1. It is contended in this appeal that the learned Subordinate Judge was wrong in holding that an application for execution of a decree, which had been passed in favour of two Hindu females during their minority, was not barred.
2. The application was made in 1908 and at that date the age of the elder decree-holder was 27 and that of the younger decree-holder 21. There had previously been several applications for the execution of the decree, for, Ramji, the brother of the deceased guardian of the minors, had in 1904,1905 and 1906, presented different darkhasts purporting to act as the guardian of both the decree-holders.
3. Now, as a guardian had been appointed for them they did not attain the age of majority until 21 and at the time of the applications in 1904, 1905 and 1906, the younger decree-holder was still a minor.

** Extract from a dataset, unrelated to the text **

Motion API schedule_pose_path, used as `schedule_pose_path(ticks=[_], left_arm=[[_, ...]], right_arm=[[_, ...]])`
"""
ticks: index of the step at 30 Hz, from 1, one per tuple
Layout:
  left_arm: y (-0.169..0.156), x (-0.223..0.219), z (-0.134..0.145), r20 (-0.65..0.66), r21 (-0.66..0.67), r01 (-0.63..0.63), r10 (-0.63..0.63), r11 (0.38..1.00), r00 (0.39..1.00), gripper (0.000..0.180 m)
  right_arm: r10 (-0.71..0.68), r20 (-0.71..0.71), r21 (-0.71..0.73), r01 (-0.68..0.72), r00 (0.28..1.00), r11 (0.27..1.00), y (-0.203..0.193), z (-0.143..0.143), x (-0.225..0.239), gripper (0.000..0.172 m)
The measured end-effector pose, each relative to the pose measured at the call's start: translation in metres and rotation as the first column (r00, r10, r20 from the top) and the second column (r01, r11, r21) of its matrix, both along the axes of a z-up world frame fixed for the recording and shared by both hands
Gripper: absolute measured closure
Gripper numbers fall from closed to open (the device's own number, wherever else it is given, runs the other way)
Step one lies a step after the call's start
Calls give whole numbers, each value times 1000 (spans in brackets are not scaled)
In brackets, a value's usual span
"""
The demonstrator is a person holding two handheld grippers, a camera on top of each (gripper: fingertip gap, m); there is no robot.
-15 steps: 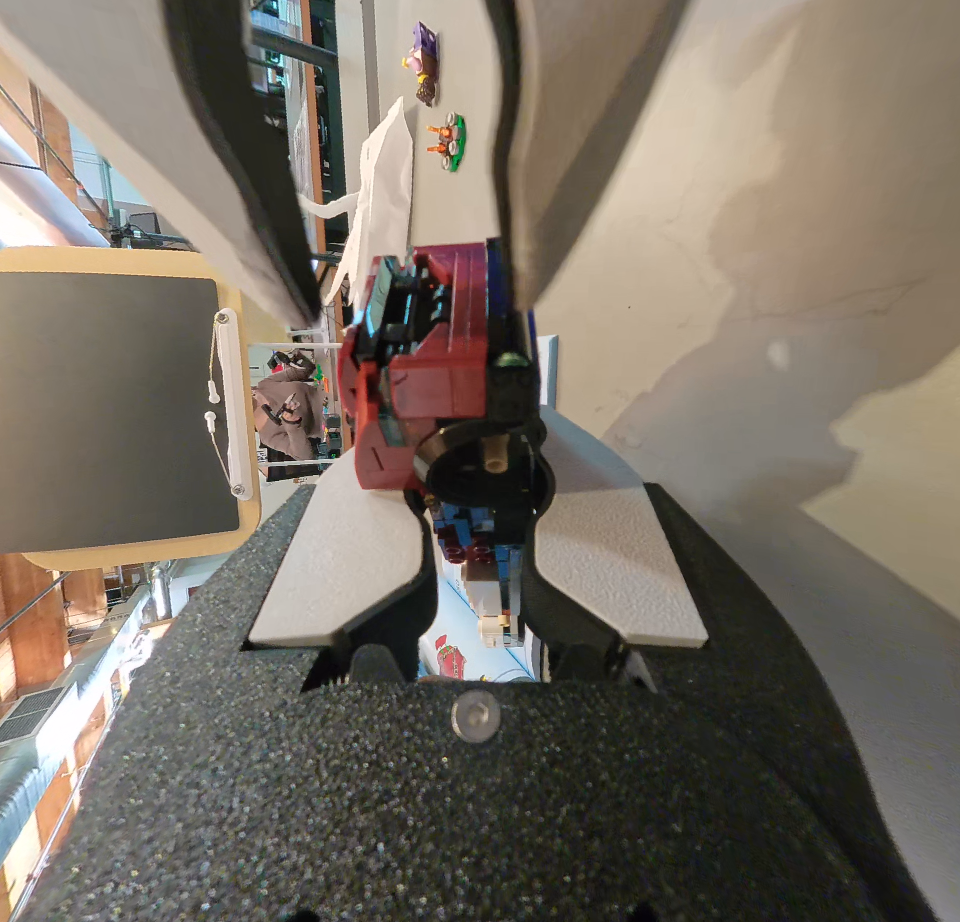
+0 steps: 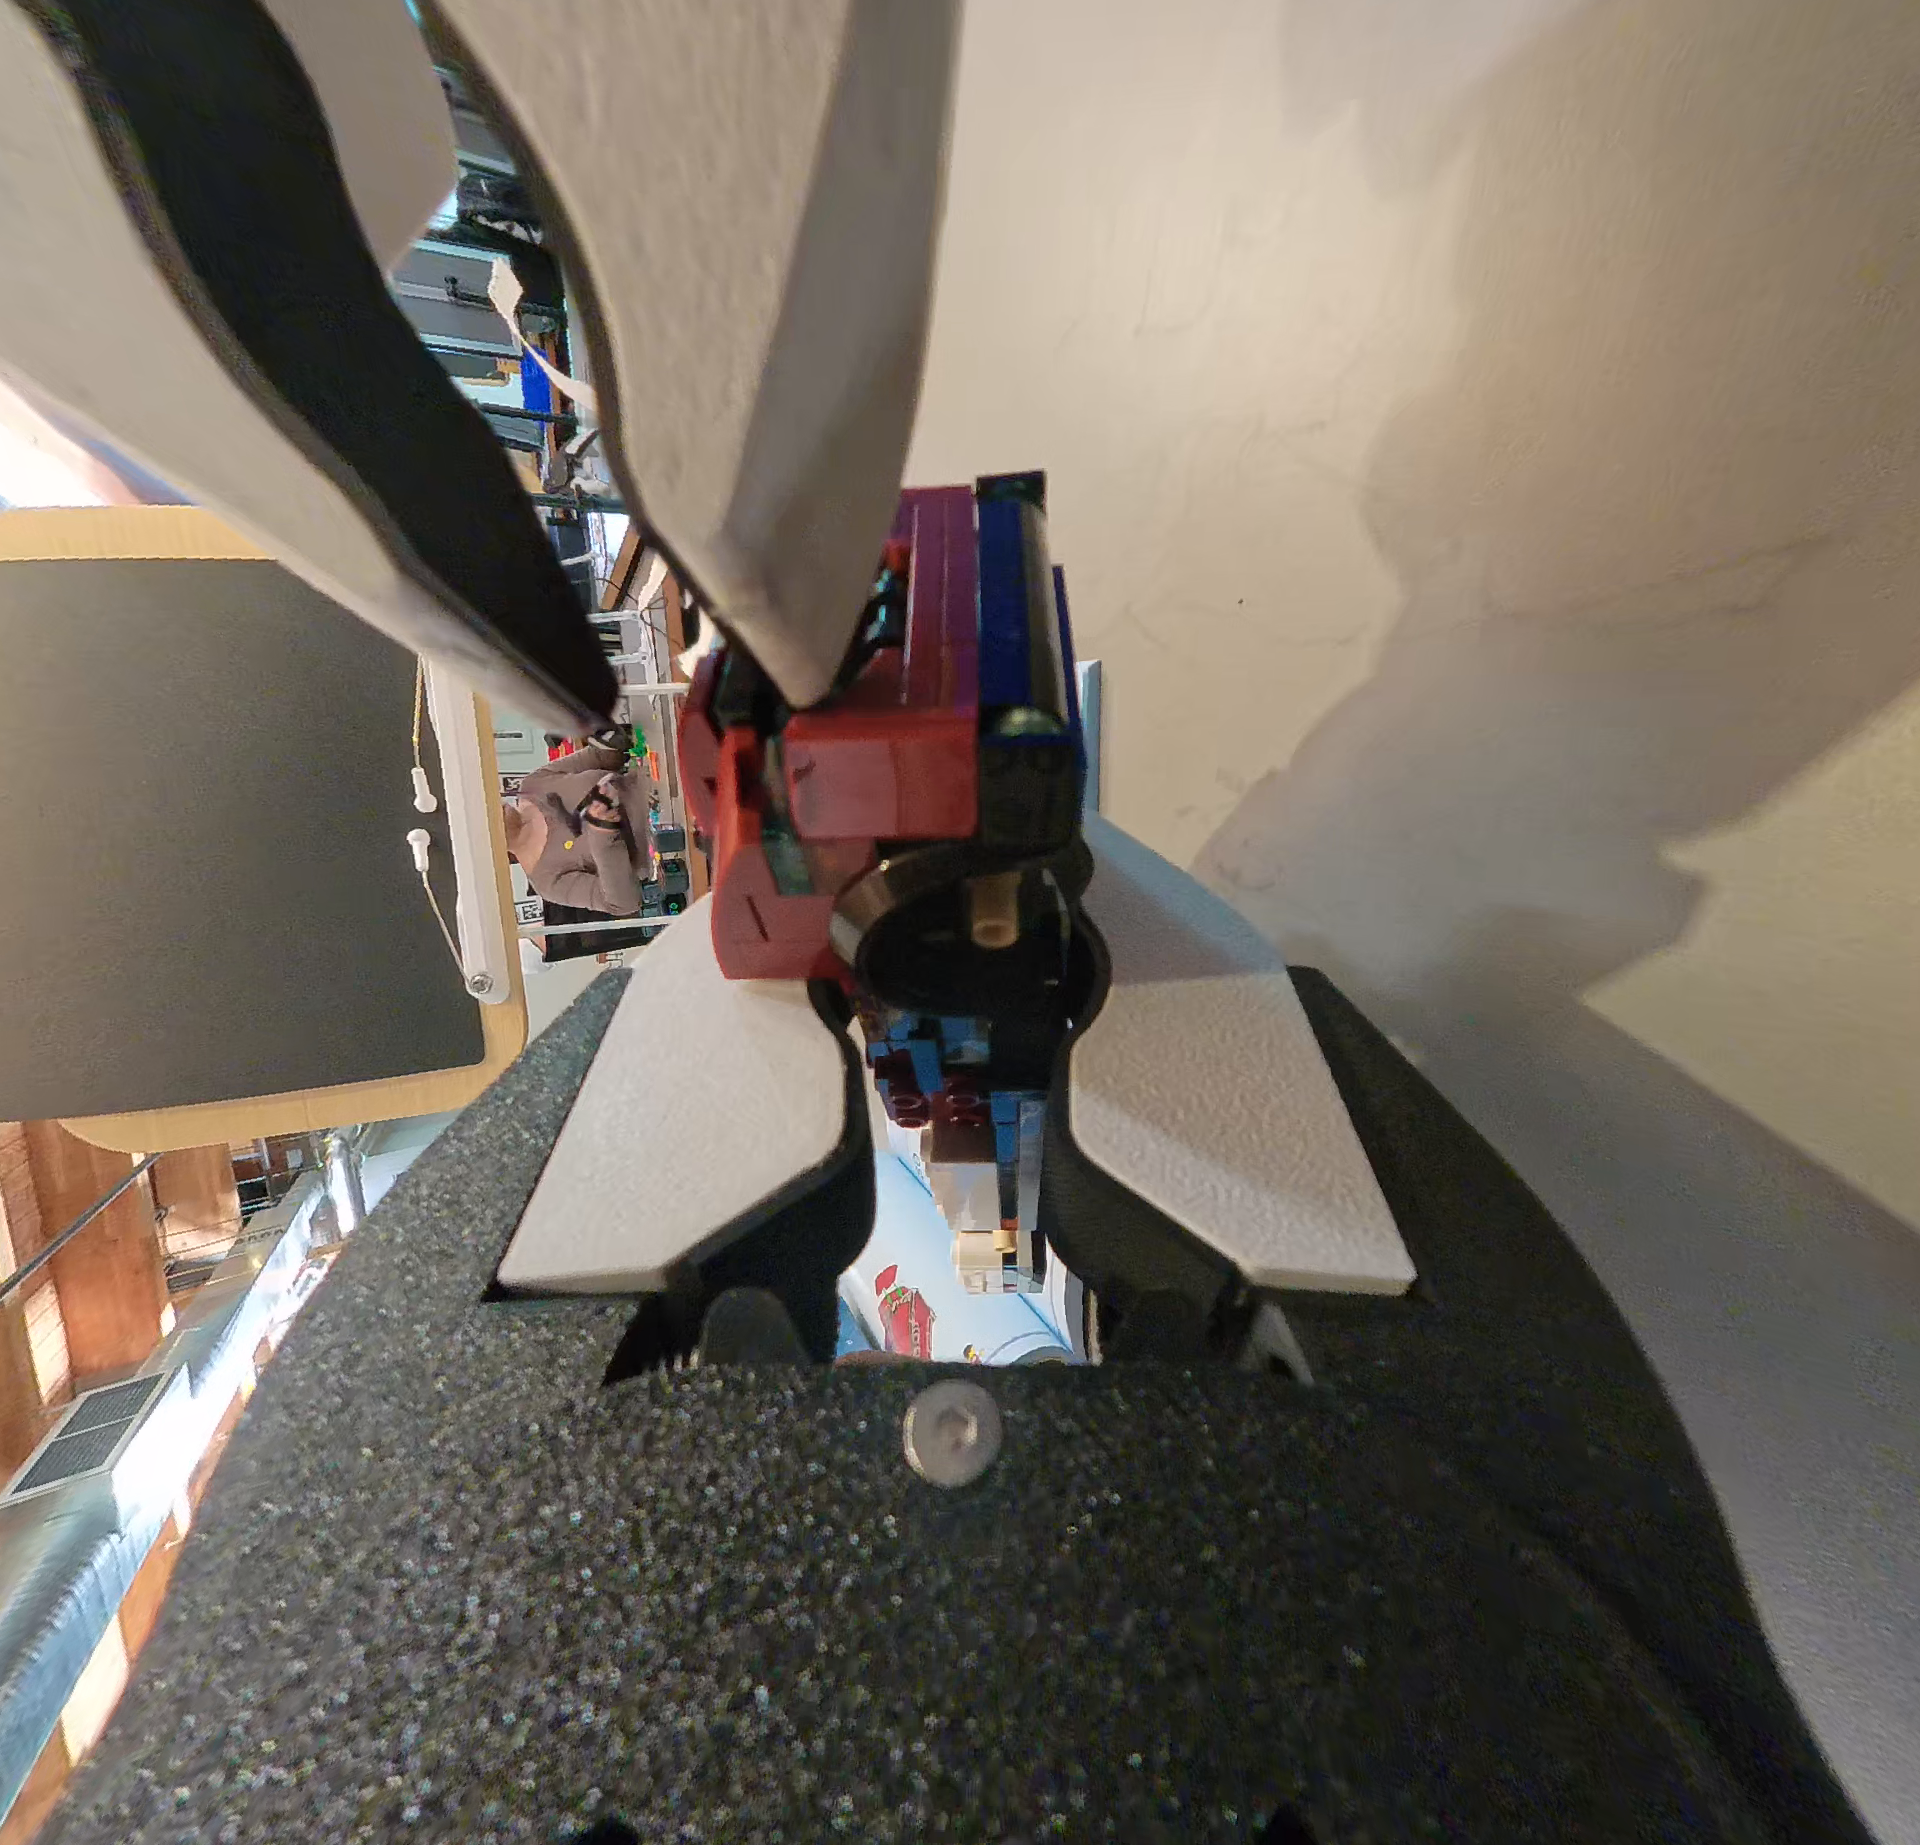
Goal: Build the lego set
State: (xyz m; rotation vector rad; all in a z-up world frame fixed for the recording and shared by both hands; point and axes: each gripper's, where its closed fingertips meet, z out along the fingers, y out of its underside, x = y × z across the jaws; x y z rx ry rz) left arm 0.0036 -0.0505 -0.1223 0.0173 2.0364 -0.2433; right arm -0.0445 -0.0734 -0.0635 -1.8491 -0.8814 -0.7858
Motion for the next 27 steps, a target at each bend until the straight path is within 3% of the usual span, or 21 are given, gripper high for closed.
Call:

4. It is, however, contended that the elder had attained the age of majority and that, therefore, the execution of the decree must be barred as regards her. It is, however, pointed out by the Full Bench in Zamir Hasan v. Sundar ILR (1899) All 199, that by reason of the first explanation of Article 179 of the Limitation Act an application, made by a representative of one of joint decree-holders, takes effect in favour of all; therefore, though the elder decree-holder, Kesari, had attained majority the applications made by Ramji, as next friend of Thaku, took effect in favour of both.
5. It is also argued that under Section 8 of the Limitation Act of 1877, or, at all events under Section 7 of the Limitation Act of 1908, the elder decree-holder, Kesari, could from the time of her attainment of majority make an application under Section 231 of the Code of Civil Procedure of 1882 and give a good discharge to the judgment-debtor in respect of the judgment-debt.
6. That contention, however, is inconsistent with the decisions in Govindram v. Tatia ILR (1895) 20 Bom. 383, and Zamir Hasan v. Sundar ILR (1899) All. 199, and the applicability of those cases has not ceased owing to an] change in the words of Section 7 of the Limitation Act of 1908.
7. I, therefore, think that the learned Judge in the lower Court came to the right conclusion and I dismiss this appeal with costs.